The verification and reproduction of the vulnerability was carried out on the third generation of Echo Dot, but the researchers pointed out that this vulnerability exists in all Echo smart speaker products of the third and fourth generations.
Amazon rated the severity of the vulnerability as "Intermediate" and recently released a patch update (version number: 3rd generation 6812454788, 4th generation 6409855108) for the affected Echo products.
This patch reduces the chance of the Echo device being activated by the trigger word in the content it plays to some extent, but it does not completely close the vulnerability. Because as we mentioned earlier: this vulnerability is not caused by a code defect, but by functional design.
In principle, as long as the Echo speaker or microphone turn on the listening trigger word at full time, as long as the skill publishing, auditing, and invocation mechanism remains the same, as long as the Echo ensures the user experience and does not authenticate the user at the time of a specific operation - this vulnerability will continue to exist.
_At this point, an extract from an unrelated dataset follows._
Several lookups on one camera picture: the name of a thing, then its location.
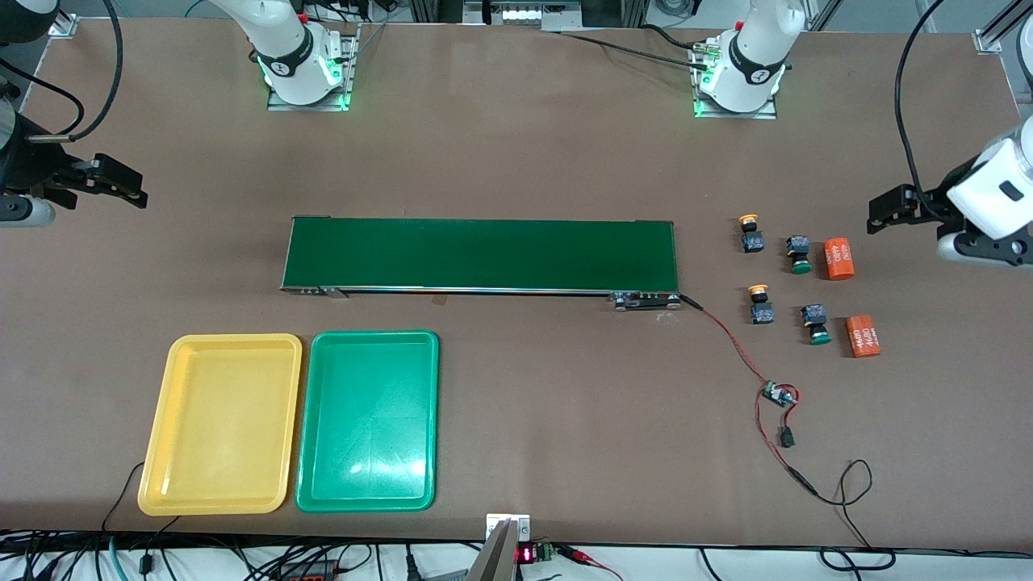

The researchers point out that there are several ideas to combat this vulnerability:
1) The ability to suppress the smart speaker to be triggered by the content played by itself: At this point, echo has a similar mechanism design, using a multi-microphone array to more accurately detect the source of voice commands, which is convenient for judging whether the command comes from the user or itself.
2) Detect the sound wave information of the voice command: If the sound wave includes a low-frequency sound wave that the human channel cannot emit, there is a high probability that it is from oneself or another speaker.
3) Strictly use the voice of known users in more scenarios: Many smart speakers will let users say a few more words when they are first set up, so that they can hear who is speaking, so as to complete the operation in a targeted manner. However, at least for the current Echo speaker, it does not verify that the command is from a known user when performing high-risk operations (such as paying for payments and manipulating other smart devices). Amazon should optimize at this point.
If you are reading this article and you are also using an Echo speaker product, you can check whether your device has been updated to the latest version.
Generally speaking, we can still use smart speakers normally, but if you are really worried about the speaker being hijacked, you can completely turn off the microphone on the speaker when you are not in use for a long time (such as before going out), as long as you press the microphone button, the indicator light becomes red.
This article is from the WeChat public account "Silicon Star People" (ID: guixingren123), author: Spectrum Du Chen, 36Kr published with permission.